**THE TASK:** A single number is required: the count of lines in the records below that contain the word "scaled".

======== RECORDS FOR THIS EXERCISE

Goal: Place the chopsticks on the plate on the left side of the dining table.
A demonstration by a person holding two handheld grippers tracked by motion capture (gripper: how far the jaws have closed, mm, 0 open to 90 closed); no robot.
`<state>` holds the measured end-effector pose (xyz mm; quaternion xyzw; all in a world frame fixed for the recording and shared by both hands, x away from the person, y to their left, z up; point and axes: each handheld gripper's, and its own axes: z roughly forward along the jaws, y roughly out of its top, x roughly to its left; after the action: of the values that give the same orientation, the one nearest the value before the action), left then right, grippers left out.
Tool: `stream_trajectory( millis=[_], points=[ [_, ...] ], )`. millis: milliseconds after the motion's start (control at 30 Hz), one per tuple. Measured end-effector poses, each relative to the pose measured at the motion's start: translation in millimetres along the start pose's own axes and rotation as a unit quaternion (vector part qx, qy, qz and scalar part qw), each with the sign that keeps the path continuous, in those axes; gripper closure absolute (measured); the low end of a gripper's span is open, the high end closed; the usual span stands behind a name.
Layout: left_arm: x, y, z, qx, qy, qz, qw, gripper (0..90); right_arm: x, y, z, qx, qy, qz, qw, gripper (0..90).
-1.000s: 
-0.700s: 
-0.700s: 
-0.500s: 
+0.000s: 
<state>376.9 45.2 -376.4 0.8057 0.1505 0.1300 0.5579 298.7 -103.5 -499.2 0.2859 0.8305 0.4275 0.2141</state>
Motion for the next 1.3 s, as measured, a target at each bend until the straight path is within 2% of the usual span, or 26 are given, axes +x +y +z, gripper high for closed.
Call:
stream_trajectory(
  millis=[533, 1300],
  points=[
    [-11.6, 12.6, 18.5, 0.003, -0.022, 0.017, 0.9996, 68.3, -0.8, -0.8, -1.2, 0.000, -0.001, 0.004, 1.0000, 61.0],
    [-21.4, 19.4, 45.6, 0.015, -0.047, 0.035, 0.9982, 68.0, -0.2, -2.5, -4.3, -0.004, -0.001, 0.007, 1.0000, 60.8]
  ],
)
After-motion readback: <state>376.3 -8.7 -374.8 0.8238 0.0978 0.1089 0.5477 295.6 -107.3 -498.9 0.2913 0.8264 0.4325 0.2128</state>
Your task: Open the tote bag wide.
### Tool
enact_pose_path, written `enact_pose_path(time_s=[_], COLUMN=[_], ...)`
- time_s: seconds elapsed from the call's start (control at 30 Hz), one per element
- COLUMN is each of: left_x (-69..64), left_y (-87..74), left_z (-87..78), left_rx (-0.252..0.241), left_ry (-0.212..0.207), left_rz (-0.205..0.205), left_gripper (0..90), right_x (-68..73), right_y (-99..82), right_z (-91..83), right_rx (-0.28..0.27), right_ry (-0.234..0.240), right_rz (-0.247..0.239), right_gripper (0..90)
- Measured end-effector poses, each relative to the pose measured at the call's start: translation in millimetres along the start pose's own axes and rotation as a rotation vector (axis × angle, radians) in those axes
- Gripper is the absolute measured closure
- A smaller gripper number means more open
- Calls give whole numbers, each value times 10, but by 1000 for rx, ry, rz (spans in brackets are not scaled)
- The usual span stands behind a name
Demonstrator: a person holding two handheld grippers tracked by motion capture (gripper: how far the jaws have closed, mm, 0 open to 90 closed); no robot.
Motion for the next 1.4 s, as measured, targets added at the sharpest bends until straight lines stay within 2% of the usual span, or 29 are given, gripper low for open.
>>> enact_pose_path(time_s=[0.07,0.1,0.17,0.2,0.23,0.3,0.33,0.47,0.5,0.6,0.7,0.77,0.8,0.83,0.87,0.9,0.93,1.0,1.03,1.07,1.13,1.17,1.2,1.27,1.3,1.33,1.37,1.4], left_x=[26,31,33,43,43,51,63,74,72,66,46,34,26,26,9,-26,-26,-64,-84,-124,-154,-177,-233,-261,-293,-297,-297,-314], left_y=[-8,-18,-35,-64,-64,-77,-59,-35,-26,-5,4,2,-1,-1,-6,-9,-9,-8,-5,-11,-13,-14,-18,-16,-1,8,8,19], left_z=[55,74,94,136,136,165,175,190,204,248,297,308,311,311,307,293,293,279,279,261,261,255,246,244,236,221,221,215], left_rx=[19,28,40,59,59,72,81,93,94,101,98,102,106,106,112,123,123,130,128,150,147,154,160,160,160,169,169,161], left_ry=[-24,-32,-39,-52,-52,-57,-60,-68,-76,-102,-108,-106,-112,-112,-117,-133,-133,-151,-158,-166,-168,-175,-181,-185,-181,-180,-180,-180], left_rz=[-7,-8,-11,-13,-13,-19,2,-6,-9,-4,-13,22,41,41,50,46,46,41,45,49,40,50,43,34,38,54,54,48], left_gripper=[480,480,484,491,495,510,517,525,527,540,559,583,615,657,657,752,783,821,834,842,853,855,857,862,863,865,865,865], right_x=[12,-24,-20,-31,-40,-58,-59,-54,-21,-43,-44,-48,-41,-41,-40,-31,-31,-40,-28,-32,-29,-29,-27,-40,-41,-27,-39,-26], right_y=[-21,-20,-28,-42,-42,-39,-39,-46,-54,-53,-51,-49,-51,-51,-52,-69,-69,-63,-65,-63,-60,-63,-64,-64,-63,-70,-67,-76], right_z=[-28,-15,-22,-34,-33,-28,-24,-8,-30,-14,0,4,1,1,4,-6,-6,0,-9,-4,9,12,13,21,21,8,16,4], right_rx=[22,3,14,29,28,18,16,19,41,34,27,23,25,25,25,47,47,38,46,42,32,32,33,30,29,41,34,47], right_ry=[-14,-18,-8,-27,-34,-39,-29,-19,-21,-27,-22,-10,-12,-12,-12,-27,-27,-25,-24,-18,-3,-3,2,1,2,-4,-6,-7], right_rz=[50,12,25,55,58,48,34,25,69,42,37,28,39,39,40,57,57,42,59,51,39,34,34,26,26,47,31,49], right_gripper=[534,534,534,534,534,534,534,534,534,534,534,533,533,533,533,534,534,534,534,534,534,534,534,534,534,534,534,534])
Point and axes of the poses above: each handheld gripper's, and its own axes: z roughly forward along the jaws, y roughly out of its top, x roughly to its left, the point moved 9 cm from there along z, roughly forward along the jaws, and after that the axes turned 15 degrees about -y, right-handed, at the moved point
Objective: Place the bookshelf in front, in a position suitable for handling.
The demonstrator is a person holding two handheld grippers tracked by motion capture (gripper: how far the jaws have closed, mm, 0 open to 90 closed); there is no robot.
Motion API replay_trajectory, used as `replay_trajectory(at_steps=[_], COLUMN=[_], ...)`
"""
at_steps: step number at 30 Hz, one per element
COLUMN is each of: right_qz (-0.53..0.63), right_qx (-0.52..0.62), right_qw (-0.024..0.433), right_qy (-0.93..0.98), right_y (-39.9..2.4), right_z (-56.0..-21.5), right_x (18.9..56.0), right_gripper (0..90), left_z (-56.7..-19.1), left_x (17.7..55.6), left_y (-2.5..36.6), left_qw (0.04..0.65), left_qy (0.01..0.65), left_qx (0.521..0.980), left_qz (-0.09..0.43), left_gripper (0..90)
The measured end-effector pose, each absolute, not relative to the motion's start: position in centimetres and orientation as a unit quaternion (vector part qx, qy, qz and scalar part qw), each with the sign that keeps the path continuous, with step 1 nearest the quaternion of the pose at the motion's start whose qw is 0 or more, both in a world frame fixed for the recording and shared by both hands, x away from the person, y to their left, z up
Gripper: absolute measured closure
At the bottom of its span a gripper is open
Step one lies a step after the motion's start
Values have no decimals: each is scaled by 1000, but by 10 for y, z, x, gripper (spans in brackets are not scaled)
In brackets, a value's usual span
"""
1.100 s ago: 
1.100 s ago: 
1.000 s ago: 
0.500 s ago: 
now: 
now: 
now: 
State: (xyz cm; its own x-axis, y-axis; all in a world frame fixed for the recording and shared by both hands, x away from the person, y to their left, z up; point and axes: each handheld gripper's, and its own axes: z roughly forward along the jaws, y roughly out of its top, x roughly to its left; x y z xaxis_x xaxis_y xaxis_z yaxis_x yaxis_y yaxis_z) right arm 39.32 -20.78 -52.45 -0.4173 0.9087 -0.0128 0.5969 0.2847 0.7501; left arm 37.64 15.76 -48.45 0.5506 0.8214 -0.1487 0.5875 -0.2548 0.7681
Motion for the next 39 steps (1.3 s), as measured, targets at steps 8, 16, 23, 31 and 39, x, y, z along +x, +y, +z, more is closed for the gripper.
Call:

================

**SOLUTION TO THE PROBLEM:** 2